**Your objective**
Look for the string "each" in the material below. Copy every line where you find it.

◇ ◇ ◇

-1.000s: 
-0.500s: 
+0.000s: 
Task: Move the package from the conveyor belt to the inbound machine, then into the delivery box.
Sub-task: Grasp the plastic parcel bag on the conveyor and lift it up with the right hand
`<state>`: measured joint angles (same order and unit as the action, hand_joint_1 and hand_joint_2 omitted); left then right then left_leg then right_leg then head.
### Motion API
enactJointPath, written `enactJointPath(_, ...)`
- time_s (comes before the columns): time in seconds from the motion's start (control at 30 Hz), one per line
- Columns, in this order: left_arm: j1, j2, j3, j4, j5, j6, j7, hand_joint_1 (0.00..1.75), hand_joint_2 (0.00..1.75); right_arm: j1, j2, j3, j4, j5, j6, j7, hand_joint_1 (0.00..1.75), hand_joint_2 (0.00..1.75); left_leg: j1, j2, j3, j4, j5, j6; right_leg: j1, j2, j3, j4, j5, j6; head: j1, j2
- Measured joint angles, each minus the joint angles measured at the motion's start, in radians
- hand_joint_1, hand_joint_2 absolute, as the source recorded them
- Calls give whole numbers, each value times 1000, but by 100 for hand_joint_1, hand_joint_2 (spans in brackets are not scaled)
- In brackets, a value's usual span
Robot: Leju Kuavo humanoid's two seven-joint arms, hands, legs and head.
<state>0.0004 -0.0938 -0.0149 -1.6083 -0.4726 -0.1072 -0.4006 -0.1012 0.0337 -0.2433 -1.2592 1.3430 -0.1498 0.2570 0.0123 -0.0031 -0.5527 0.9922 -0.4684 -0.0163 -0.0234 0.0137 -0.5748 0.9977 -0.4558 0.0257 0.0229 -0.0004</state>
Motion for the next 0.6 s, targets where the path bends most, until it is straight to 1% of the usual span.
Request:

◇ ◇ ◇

**Output of the task**
- Measured joint angles, each minus the joint angles measured at the motion's start, in radians
- Calls give whole numbers, each value times 1000, but by 100 for hand_joint_1, hand_joint_2 (spans in brackets are not scaled)

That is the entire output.